Find rows older than 60 days with Epoch time format

  • Isabelle2378

    SSCertifiable

    Points: 6165

    Hi,

    I'm trying to purge this table for any rows older than 60 days but the LogTime column is in Epoch format.  I've read articles on how to convert it to human readable format and i just can't get it to work.  Here is the table data.

    LogLevel LogTime

    INFO 1574434804509

    INFO 1574434804509

    INFO 1574434804509

    Here's the sql to purge rows old than 60 days but it comes up with zero rows.  What am I doing wrong?

    delete 
    from dbo.MecLog
    WHERE DATEADD(SECOND, (LogTime/1000), '19700101') < dateadd(dd, -60,(getdate()))

    Thanks!
    Bea Isabelle

  • ScottPletcher

    SSC Guru

    Points: 98398

    Don't see anything directly wrong the calcs, although you should not do a calc on every LogTime column in every row, you should compare LogTime directly to the 60-days-ago EPOCH value, like so:

    DELETE
    FROM dbo.MecLog
    WHERE LogTime < (SELECT CAST(DATEDIFF(SECOND, '19700101', DATEADD(DAY, -60, CAST(GETDATE() AS date))) AS bigint) * 1000)

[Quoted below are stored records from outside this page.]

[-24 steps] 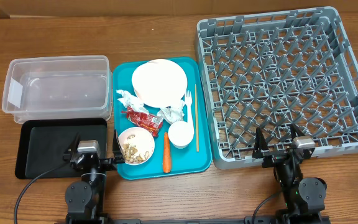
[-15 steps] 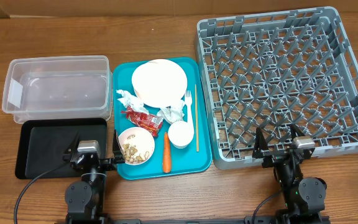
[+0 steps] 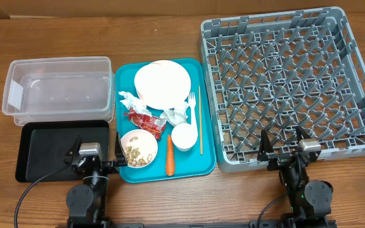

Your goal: Sort waste into correct bins and load items into the dishwasher

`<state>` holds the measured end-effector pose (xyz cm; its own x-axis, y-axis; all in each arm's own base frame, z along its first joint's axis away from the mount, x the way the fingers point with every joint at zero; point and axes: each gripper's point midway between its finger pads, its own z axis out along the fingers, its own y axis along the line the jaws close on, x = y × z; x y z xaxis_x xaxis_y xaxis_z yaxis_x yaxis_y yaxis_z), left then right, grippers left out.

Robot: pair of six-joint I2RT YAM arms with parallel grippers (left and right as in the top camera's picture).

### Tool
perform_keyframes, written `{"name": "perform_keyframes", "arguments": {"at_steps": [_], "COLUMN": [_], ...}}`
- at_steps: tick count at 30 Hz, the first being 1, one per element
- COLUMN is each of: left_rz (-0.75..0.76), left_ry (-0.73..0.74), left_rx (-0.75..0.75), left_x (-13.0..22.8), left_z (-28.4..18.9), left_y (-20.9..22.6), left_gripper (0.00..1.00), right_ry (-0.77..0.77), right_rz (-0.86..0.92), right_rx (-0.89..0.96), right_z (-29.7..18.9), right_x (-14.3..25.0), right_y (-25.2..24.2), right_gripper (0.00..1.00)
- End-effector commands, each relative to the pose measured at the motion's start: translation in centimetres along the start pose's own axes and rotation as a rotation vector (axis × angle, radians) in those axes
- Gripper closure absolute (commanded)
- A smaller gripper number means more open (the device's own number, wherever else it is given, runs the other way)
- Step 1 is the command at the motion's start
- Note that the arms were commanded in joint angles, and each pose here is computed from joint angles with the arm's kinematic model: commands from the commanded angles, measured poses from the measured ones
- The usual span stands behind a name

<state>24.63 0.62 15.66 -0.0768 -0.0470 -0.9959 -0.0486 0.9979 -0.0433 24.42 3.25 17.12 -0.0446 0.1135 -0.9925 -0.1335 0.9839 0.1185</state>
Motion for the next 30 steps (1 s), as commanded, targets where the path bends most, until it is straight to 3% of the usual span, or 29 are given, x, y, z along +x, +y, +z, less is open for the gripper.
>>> {"name": "perform_keyframes", "arguments": {"at_steps": [1, 30], "left_rz": [0.016, 0.022], "left_ry": [-0.012, -0.017], "left_rx": [-0.005, 0.0], "left_x": [-0.18, -0.29], "left_z": [-0.03, -0.04], "left_y": [0.04, -0.05], "left_gripper": [0.0, 0.0], "right_ry": [-0.005, -0.005], "right_rz": [-0.003, -0.003], "right_rx": [0.007, 0.007], "right_z": [0.01, 0.01], "right_x": [0.15, 0.15], "right_y": [-0.17, -0.17], "right_gripper": [0.0, 0.0]}}
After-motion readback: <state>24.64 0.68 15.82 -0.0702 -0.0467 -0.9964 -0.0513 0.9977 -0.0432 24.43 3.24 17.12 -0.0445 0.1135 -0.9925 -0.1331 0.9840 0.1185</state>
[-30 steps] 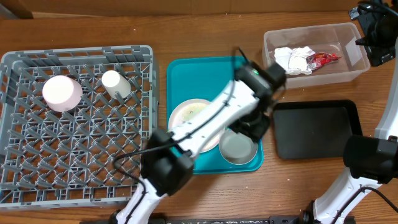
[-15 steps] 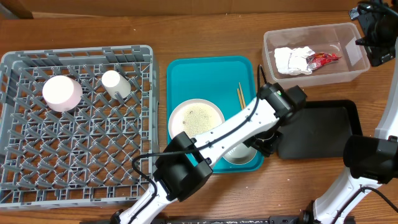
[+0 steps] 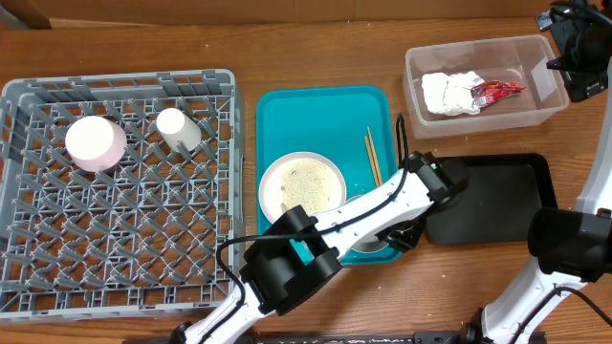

    SQL DBA,SQL Server MVP(07, 08, 09) Prosecutor James Blackburn, in closing argument in the Fatal Vision murders trial: "If in the future, you should cry a tear, cry one for them [the murder victims]. If in the future, you should say a prayer, say one for them. And if in the future, you should light a candle, light one for them."

  • jonas.gunnarsson 52434

    Ten Centuries

    Points: 1208

    I guess this you need to do this cleaning from time to time, I put my cleaning statements in an own procedure(support.Cleanup), and then make a job to run. May be you need to? When deleting in a live table, you may want to limit the numbers of rows to delete.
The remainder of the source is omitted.